Vonshak, O., Divon, Y., Förste, S., Garenne, D., Noireaux, V., Lipowsky, R., et al. (2020). Programming multi-protein assembly by gene-brush patterns and two-dimensional compartment geometry. Nature Nanotechnology, 15(9), 783-791. doi:10.1038/s41565-020-0720-7.


Cite as: https://hdl.handle.net/21.11116/0000-0006-CE55-3
Abstract
The assembly of protein machines in cells is precise, rapid, and coupled to protein synthesis with regulation in space and time. The assembly of natural and synthetic nanomachines could be similarly controlled by genetic programming outside the cell.
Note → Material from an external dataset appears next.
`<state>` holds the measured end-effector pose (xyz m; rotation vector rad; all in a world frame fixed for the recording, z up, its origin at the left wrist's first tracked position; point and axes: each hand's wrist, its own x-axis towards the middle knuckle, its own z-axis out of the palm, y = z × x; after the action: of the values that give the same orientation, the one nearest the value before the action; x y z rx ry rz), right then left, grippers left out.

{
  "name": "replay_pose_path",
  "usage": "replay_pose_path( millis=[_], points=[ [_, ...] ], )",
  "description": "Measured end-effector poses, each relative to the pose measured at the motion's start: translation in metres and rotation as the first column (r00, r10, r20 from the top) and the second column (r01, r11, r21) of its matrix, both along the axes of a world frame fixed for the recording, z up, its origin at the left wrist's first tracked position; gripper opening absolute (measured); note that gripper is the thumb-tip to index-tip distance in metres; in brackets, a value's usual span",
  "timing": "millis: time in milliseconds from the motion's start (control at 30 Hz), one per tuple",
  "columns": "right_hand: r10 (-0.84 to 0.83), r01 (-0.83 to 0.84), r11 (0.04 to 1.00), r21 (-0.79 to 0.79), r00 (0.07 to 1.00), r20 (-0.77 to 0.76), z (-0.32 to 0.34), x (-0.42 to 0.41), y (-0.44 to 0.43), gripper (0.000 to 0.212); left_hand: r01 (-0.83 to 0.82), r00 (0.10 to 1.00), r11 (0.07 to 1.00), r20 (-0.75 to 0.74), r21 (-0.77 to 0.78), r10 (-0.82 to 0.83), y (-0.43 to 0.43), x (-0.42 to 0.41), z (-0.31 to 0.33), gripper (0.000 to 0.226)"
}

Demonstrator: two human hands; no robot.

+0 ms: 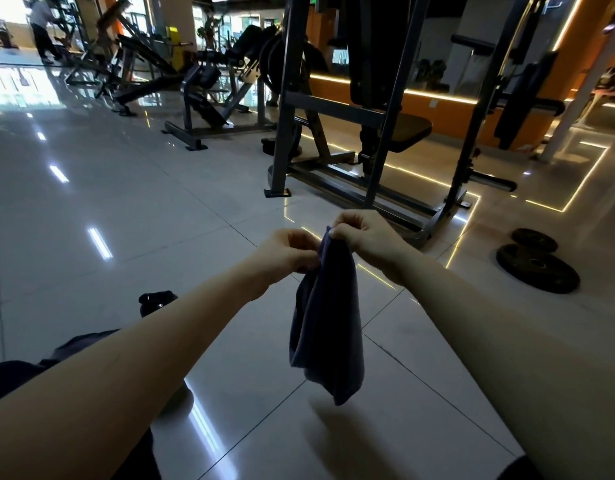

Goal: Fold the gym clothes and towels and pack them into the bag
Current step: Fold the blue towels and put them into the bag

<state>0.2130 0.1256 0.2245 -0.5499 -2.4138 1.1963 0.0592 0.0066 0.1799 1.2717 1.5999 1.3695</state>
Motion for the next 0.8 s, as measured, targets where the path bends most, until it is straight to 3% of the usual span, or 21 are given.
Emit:
replay_pose_path(
  millis=[233, 400, 500, 700, 800],
  points=[
    [-0.239, 0.130, 0.913, -0.387, 0.938, -0.251, 0.022, 0.022, 0.022, 0.021, -0.085, 0.990, 0.989, -0.122, -0.122, 0.071, -0.001, -0.003, -0.033, 0.004],
    [-0.492, 0.257, 0.790, -0.557, 0.807, -0.327, 0.025, 0.040, 0.042, 0.017, -0.248, 0.942, 0.952, -0.274, -0.178, 0.195, 0.002, -0.010, -0.040, 0.010],
    [-0.556, 0.354, 0.775, -0.524, 0.776, -0.298, 0.018, 0.050, 0.057, 0.012, -0.355, 0.903, 0.906, -0.335, -0.232, 0.268, 0.002, -0.021, -0.042, 0.011],
    [-0.641, 0.453, 0.689, -0.566, 0.746, -0.183, -0.004, 0.069, 0.088, 0.009, -0.463, 0.882, 0.782, -0.305, -0.418, 0.359, -0.001, -0.039, -0.048, 0.014],
    [-0.718, 0.569, 0.576, -0.586, 0.695, -0.032, -0.019, 0.071, 0.098, 0.026, -0.474, 0.880, 0.759, -0.263, -0.446, 0.396, -0.004, -0.050, -0.042, 0.010]
  ],
)
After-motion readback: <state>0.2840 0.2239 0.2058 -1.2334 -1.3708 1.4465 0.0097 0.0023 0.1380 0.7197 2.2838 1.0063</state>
Here, we present quasi-two-dimensional (2D) silicon compartments that enable programming of protein assembly lines by local synthesis from surface-immobilized DNA brushes. Using this platform, we studied the autonomous synthesis and assembly of a structural complex from a bacteriophage and a bacterial RNA-synthesizing machine. Local synthesis and surface capture of complexes provided high assembly yield and sensitive detection of spatially resolved assembly intermediates, with the 3D geometry of the compartment and the 2D pattern of brushes dictating the yield and mode of assembly steps. Localized synthesis of proteins in a single gene brush enhances their interactions, and displacement of their genes in separated brushes leads to step-by-step surface assembly. This methodology enables spatial regulation of protein synthesis, and deciphering, reconstruction and design of biological machine assembly lines.